LE QUOTIDIEN : La CPTS de Vénissieux a été retenue pour expérimenter pendant quatre ans l'incitation à une prise en charge partagée (IPEP), financement dérogatoire créé par l'article 51. De quoi s'agit-il ?

Dr PASCAL DUREAU : Fin 2019, nous avons répondu à un appel à candidature du ministère de la Santé pour expérimenter l'IPEP. Il s'agit d'inciter les professionnels de santé à tester une organisation territoriale pour améliorer la prise en charge de la patientèle commune et le service rendu avec un mode de financement forfaitaire collectif [intéressement en complément du paiement à l'acte, NDLR].

Sur notre territoire, nous avons identifié des problèmes d'accès aux soins pour les patients qui présentent à la fois une insuffisance cardiaque, une insuffisance rénale et du diabète, qui ont des difficultés à se déplacer. Par ailleurs, ces consultations sont souvent "consommatrices" de temps pour les spécialistes. L'idée est de gagner en efficience tout en réduisant le nombre de consultations. Ce faisant, on fait gagner du temps aux médecins et aux patients.

Comment cela va se passer ?

Aujourd'hui, ces patients sont vus au minimum une fois par an par un néphrologue, un cardiologue et un diabétologue membres de la CPTS. Nous souhaitons réduire à trois le nombre de ces consultations spécialistes pour 50 patients inclus dans le projet en 2020.

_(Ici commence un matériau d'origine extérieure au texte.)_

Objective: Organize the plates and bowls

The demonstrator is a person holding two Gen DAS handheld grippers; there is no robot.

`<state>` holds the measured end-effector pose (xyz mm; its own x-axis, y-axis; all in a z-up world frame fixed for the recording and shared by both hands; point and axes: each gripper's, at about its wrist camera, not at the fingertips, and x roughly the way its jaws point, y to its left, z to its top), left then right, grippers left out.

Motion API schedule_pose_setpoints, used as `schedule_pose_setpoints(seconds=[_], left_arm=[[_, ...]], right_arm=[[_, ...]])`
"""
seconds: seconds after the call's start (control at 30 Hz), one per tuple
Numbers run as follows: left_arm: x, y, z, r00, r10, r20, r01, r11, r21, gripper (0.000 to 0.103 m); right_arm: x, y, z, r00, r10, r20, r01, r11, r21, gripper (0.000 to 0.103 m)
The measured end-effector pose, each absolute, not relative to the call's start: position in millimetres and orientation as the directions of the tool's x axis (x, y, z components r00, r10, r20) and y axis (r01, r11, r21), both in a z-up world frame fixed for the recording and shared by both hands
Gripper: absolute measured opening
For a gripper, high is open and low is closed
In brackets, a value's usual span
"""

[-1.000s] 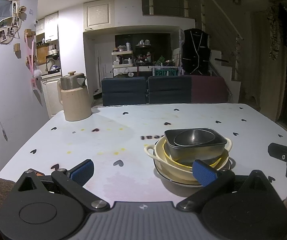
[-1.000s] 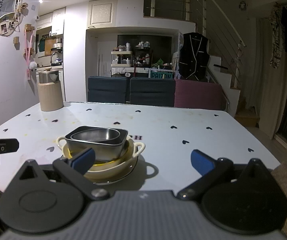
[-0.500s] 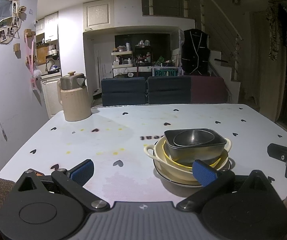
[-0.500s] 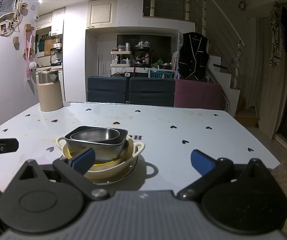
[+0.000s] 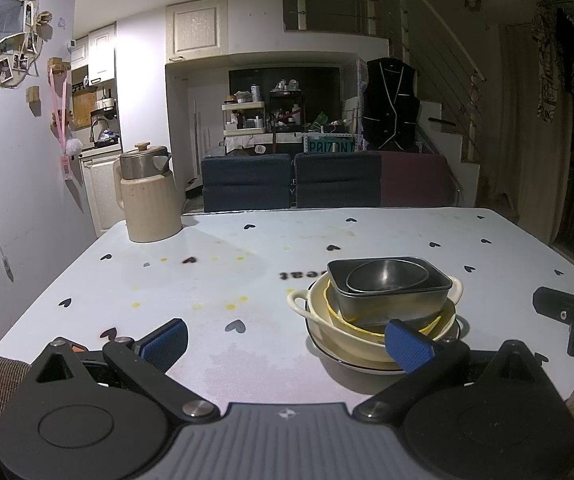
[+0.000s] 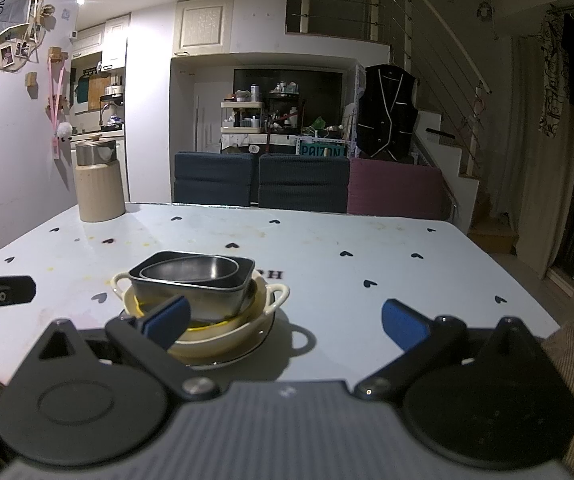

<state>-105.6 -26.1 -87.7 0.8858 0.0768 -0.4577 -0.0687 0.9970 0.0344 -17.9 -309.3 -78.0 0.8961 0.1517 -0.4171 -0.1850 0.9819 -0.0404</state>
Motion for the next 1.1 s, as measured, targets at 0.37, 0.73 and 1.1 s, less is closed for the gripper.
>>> schedule_pose_setpoints(seconds=[0.37, 0.73, 1.1], left_arm=[[-105.8, -26.8, -87.6, 0.886, 0.074, -0.457, -0.066, 0.997, 0.032, 0.103], [-105.2, -26.8, -87.7, 0.886, 0.073, -0.458, -0.067, 0.997, 0.029, 0.103], [-105.2, -28.0, -88.8, 0.884, 0.072, -0.461, -0.069, 0.997, 0.024, 0.103]], right_arm=[[-18.1, -309.0, -78.0, 0.896, 0.152, -0.417, -0.185, 0.982, -0.041, 0.103], [-18.2, -308.9, -78.0, 0.896, 0.152, -0.417, -0.185, 0.982, -0.039, 0.103], [-17.3, -308.9, -78.7, 0.897, 0.149, -0.417, -0.181, 0.983, -0.037, 0.103]])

Pour cela, nous allons mettre en place un télésuivi à domicile par l'infirmier. L'équipe de spécialistes va définir précisément des paramètres comme le poids, la fréquence cardiaque ou l'hypertension artérielle à surveiller et à rapporter régulièrement par l'infirmier. Les données recueillies sont partagées entre les médecins sur des plateformes d'échange comme « Mespatients ». En cas de problème comme une augmentation soudaine du poids, les médecins seront tout de suite prévenus et pourront intervenir rapidement. Les médecins traitants seront inclus dans la boucle.

Comment les professionnels de santé vont-ils être rémunérés ?

La coordination dans une CPTS ouvre la voie à un modèle économique qui n'est plus basé sur l'acte. Une négociation va démarrer la semaine prochaine au ministère de la Santé pour définir le montant du forfait qui doit nous être alloué. Cette enveloppe va dépendre de critères relatifs à la qualité de la prise en charge des patients et à la maîtrise des dépenses. 

Ensuite, nous devrons nous entendre sur sa répartition pour chaque professionnel de santé intervenant au service de cette patientèle. Nous pensons donner davantage aux professionnels de proximité comme l'infirmier et un peu moins aux médecins. Si on s'aperçoit que le suivi coordonné du patient permet d'économiser 2 000 euros par an, on décidera que la moitié du montant ira au professionnel qui assure le quotidien – qui est le plus souvent l'infirmier.